Stored data

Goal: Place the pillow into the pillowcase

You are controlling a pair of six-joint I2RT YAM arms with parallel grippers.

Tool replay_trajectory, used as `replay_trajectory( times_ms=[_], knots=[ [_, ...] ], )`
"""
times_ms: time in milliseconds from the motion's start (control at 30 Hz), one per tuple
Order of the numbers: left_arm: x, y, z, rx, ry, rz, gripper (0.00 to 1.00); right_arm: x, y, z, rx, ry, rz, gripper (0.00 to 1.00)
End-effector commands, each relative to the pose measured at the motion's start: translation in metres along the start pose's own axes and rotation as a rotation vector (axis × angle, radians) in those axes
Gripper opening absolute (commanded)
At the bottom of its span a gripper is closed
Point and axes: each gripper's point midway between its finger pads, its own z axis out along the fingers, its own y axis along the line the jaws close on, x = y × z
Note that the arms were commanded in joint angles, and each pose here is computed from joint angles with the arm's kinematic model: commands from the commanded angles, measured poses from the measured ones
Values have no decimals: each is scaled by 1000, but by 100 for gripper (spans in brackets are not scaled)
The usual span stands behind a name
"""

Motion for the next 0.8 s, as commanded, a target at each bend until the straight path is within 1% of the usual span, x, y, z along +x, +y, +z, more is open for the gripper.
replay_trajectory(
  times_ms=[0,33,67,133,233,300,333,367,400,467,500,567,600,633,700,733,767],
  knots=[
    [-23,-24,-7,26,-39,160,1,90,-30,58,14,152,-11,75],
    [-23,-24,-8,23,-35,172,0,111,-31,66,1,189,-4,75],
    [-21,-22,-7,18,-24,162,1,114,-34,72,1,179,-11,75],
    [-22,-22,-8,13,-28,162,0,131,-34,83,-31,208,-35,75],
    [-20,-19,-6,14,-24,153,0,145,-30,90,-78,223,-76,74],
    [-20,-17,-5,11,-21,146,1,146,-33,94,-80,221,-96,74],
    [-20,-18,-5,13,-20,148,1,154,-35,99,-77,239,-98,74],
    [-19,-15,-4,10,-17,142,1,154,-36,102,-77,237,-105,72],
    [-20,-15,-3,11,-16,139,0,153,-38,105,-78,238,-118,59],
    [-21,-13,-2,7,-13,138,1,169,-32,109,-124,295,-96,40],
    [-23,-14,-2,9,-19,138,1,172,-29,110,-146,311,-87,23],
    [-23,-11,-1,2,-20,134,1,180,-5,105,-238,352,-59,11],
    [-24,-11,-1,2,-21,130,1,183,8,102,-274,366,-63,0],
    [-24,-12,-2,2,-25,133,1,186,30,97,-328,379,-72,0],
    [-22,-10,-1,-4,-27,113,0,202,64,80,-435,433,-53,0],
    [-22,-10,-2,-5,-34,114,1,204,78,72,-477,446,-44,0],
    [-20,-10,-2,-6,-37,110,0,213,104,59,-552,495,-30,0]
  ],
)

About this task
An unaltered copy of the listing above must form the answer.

Solution to this task
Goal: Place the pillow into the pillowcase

You are controlling a pair of six-joint I2RT YAM arms with parallel grippers.

Tool replay_trajectory, used as `replay_trajectory( times_ms=[_], knots=[ [_, ...] ], )`
"""
times_ms: time in milliseconds from the motion's start (control at 30 Hz), one per tuple
Order of the numbers: left_arm: x, y, z, rx, ry, rz, gripper (0.00 to 1.00); right_arm: x, y, z, rx, ry, rz, gripper (0.00 to 1.00)
End-effector commands, each relative to the pose measured at the motion's start: translation in metres along the start pose's own axes and rotation as a rotation vector (axis × angle, radians) in those axes
Gripper opening absolute (commanded)
At the bottom of its span a gripper is closed
Point and axes: each gripper's point midway between its finger pads, its own z axis out along the fingers, its own y axis along the line the jaws close on, x = y × z
Note that the arms were commanded in joint angles, and each pose here is computed from joint angles with the arm's kinematic model: commands from the commanded angles, measured poses from the measured ones
Values have no decimals: each is scaled by 1000, but by 100 for gripper (spans in brackets are not scaled)
The usual span stands behind a name
"""

Motion for the next 0.8 s, as commanded, a target at each bend until the straight path is within 1% of the usual span, x, y, z along +x, +y, +z, more is open for the gripper.
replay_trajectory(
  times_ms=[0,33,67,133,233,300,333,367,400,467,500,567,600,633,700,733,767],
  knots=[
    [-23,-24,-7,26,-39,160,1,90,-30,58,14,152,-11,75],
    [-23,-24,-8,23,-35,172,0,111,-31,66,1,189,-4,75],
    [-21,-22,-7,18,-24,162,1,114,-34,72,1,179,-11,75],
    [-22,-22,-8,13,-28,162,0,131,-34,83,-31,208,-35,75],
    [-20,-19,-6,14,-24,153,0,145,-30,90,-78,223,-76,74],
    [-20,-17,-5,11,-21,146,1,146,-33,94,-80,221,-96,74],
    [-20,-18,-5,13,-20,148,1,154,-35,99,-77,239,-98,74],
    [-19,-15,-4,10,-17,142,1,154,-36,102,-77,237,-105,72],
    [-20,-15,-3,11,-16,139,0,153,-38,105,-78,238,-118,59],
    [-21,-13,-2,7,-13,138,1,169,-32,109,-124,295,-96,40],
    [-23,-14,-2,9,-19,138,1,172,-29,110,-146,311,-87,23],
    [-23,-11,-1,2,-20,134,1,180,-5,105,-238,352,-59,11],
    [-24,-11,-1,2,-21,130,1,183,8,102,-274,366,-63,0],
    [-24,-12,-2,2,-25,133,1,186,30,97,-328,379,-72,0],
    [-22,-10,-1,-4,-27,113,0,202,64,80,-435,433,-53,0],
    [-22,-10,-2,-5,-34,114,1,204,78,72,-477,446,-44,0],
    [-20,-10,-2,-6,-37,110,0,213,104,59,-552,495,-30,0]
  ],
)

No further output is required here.